SPIRAL FROM THE BOOK OF SAW movie poster | ©2021 Lionsgate

SPIRAL FROM THE BOOK OF SAW movie poster | ©2021 Lionsgate

Rating: R
Stars: Chris Rock, Max Minghella, Marisol Nichols, Samuel L. Jackson
Writers: Josh Stolberg & Pete Goldfinger
Director: Darren Lynn Bousman
Distributor: Lionsgate
Release Date: May 21, 2021

SPIRAL: FROM THE BOOK OF SAW doesn’t have a Roman numeral in its title. Even so, it is the ninth film in the SAW film series, which began with the original SAW in 2004, directed by James Wan, and written by Leigh Whannell from a story they crafted together.

Like a lot of franchises that start with a movie that was originally intended as a standalone, the SAW films became a tight trilogy that did a great job of explaining what seemed to be loose ends in the first installment. Then it was decided to keep going, and the mythology got more and more complicated. Those who either can’t remember or never saw the earlier films may want to catch up with the very detailed synopses provided on the movies’ IMDb pages.

Darren Lynn Bousman, who directed SAW II, SAW III, and SAW IV, is back at the helm for SPIRAL, and SPIRAL screenwriters Josh Stolberg & Pete Goldfinger also scripted the previous installment, 2017’s JIGSAW.

The basic premise of the earlier SAW films is that genius inventor John “Jigsaw” Kramer (played by Tobin Bell, who doesn’t appear here) is traumatized into vigilantism. He creates intricate traps for people who have seriously wronged others. They have the ability to save themselves, but at great cost, and usually, they don’t act in time, resulting in very gory death. Kramer is dead by SAW IV, but between his penchant for leaving audio/video messages and acquiring disciples, his brand of vengeance continued.

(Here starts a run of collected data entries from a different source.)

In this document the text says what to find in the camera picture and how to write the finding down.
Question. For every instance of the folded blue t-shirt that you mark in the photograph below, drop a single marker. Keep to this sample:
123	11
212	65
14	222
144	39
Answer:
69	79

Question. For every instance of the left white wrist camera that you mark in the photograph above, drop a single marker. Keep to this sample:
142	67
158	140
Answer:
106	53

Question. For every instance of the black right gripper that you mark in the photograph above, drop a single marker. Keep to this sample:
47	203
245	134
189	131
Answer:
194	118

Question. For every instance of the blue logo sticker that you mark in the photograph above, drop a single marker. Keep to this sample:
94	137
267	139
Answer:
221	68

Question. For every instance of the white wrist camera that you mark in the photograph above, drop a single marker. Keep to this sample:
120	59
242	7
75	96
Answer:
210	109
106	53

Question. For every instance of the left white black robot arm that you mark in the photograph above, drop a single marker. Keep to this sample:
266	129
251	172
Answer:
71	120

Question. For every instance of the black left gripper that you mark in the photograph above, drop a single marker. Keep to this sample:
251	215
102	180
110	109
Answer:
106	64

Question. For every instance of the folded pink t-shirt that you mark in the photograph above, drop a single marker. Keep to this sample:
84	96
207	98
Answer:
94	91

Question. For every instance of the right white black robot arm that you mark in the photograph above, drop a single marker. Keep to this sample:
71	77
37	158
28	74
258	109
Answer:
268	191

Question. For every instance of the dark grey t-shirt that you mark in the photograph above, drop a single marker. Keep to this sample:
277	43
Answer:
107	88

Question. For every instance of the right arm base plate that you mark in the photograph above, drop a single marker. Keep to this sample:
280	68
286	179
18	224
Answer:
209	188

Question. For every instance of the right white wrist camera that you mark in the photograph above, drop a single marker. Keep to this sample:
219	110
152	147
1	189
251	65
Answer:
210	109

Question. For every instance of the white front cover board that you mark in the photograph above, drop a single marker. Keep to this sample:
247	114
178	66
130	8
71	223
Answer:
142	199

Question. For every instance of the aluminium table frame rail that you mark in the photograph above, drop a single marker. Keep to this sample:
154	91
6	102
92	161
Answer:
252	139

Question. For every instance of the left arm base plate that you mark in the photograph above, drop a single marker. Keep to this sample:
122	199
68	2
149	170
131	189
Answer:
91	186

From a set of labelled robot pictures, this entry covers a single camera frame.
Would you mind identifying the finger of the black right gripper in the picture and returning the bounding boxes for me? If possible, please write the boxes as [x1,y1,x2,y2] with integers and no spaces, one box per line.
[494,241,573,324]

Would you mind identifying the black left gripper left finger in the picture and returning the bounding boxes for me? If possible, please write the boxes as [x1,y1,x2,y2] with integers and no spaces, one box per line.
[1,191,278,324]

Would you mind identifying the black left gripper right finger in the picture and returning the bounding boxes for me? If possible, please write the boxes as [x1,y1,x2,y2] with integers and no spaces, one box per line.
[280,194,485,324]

In SPIRAL, we’re back in the nameless, grungy city (actually the grimier parts of Toronto, Canada) that Jigsaw prowled. In the opening sequence, a Metro police detective is lured into a snare in the subway.

When the detective’s colleagues find what’s left of him, they also find a red spiral, Jigsaw’s favored symbol. There’s also a recording, with an electronically altered voice, explaining why the new killer feels the trap was appropriate.

Principled, prickly detective Ezekiel “Zeke” Banks (Chris Rock) was friends with the deceased, and demands to take lead on the case. He is put in charge by Captain Garza (Marisol Nichols), on the condition that Zeke team up with novice detective William Schenck (Max Minghella). Zeke’s dad, Marcus Banks (Samuel L. Jackson), was formerly the city’s chief of police.

There is a sense that Rock, who is a superstar comedian when not acting, may have written some of Zeke’s patter about marriage and adultery when he’s ragging on rookie William. It is misogynistic but snappy. His dramatic work here is passionate and fits well with the overall tone. Minghella is likewise in tune with the material, as is the rest of the cast.

SPIRAL is of the moment in the way that the PURGE films are. The SAW films have almost always had some topical issues percolating under the surface – heartless insurance companies, etc. – but SPIRAL has a more specific and sustained agenda that brings up more thought than usual.

This doesn’t mean that viewers who care about social justice but aren’t into hard-gore horror will take to SPIRAL. Likewise, SAW fans who don’t much care about what’s going on in the real world but love the series should be perfectly happy. Director Bousman and writers Stolberg & Goldfinger know how this should all look and feel, and perform accordingly.

In terms of continuity, we’ve lost the direct connection to the character of Jigsaw (even within this universe, how many disciples could he have had?), without ditching either the psychological or physical mechanics.

For those who do like (or at least don’t mind) some message with their mayhem, SPIRAL poses its questions perhaps a bit more forcefully than its predecessors. The film does well by both those who want to contemplate its dilemmas, and those who just want to plunge straight into the nightmare.